Seguidamente, distinguió algunas de las distintas tendencias respecto de la teoría de la imputación objetiva. En primer término, se refirió a la teoría del riesgo permitido, declarando que “se da en función de las expectativas sociales que son las que definen el límite de permisibilidad, existiendo un ámbito de riesgo permitido. Como segunda tendencia, mencionó el reconocimiento de un ámbito de auto responsabilidad por parte del sujeto. Subrayó que el ordenamiento confía en que los sujetos se comportarán de acuerdo a la ley, advirtiendo que los individuos tienen un ámbito de libertad pero en todos los casos responden por sus actos. El reconocimiento de la libertad al sujeto como gestor de riesgos, tiene como contrapartida la responsabilidad por las consecuencias. Como tercera tendencia se refirió a los llamados delitos de organización, a los que explicó a través de sus rasgos más característicos. De esta manera, señaló que en el ámbito de la actividad económica y empresarial, la empresa ocupa un lugar preponderante como sujeto que comete delitos. Esa organización delictiva consiste en la conformación de una estructura que en sí misma es vista con desconfianza por parte del Estado, habida cuenta de que determinados sujetos se reúnen con otros para cometer delitos. Así, justificó que la organización no es la suma de tres sujetos, sino que es un ente diferente al que el legislador atribuye un desvalor jurídico que, en palabras del disertante, constituyen una “desestabilización social”.
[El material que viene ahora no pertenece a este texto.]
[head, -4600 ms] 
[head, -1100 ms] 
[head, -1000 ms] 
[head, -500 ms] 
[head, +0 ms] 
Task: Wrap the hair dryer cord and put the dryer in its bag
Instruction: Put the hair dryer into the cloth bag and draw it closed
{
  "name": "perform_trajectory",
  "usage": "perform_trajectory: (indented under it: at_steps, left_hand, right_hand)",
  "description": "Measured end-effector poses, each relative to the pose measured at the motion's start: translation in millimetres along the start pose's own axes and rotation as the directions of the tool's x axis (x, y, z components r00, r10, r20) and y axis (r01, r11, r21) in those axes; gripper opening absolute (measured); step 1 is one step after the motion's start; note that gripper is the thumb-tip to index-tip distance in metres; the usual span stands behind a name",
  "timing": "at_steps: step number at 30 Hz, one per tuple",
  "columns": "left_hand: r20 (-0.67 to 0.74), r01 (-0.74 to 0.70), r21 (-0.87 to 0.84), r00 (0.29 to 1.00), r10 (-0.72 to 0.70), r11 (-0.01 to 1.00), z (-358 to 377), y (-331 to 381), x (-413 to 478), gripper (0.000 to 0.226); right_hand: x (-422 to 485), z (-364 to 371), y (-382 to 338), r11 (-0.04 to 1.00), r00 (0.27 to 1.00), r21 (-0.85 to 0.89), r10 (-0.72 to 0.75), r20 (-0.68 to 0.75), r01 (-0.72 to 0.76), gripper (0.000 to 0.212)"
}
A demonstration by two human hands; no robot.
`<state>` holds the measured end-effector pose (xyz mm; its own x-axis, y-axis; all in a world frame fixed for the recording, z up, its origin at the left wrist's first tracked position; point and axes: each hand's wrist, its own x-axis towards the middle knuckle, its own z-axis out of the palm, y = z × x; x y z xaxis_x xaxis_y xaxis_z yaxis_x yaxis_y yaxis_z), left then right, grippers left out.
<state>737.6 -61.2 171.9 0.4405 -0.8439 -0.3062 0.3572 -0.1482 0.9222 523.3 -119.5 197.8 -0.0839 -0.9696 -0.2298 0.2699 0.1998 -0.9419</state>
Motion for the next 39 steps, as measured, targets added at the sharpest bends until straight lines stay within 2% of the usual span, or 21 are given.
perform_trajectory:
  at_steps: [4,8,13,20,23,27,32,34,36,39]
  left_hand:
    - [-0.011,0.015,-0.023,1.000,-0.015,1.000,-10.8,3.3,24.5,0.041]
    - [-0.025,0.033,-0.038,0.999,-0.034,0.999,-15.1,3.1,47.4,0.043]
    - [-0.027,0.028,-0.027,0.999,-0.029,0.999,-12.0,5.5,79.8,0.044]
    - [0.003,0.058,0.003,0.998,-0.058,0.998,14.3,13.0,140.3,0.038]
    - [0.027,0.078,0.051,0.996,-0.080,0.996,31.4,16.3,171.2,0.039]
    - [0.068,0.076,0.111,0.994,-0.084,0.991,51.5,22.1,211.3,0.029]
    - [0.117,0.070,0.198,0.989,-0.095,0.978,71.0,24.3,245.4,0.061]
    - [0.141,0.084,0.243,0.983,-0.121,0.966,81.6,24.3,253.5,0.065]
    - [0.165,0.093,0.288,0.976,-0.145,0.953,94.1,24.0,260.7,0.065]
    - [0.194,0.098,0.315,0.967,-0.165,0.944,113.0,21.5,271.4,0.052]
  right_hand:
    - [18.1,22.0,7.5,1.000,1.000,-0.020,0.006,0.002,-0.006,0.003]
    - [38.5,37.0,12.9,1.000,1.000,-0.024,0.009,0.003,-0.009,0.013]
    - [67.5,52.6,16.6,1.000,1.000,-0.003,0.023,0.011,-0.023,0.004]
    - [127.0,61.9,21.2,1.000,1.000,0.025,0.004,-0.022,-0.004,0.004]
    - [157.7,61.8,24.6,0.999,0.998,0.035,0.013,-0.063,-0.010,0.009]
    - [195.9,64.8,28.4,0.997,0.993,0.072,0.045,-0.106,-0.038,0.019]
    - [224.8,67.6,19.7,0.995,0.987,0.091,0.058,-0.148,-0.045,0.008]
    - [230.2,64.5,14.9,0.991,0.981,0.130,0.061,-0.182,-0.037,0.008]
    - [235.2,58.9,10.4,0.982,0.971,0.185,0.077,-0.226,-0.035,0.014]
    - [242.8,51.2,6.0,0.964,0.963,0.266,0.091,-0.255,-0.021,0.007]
Para concluir, nuestro invitado advirtió que en todos estos ejemplos se observa que el principio de confianza fundamenta un modo de desenvolvimiento de la estructura social y que el principio de prohibición de regreso es un instituto de la imputación objetiva, con la que se limita el ámbito de imputación, que se configuraría cuando el sujeto se desvía de su rol.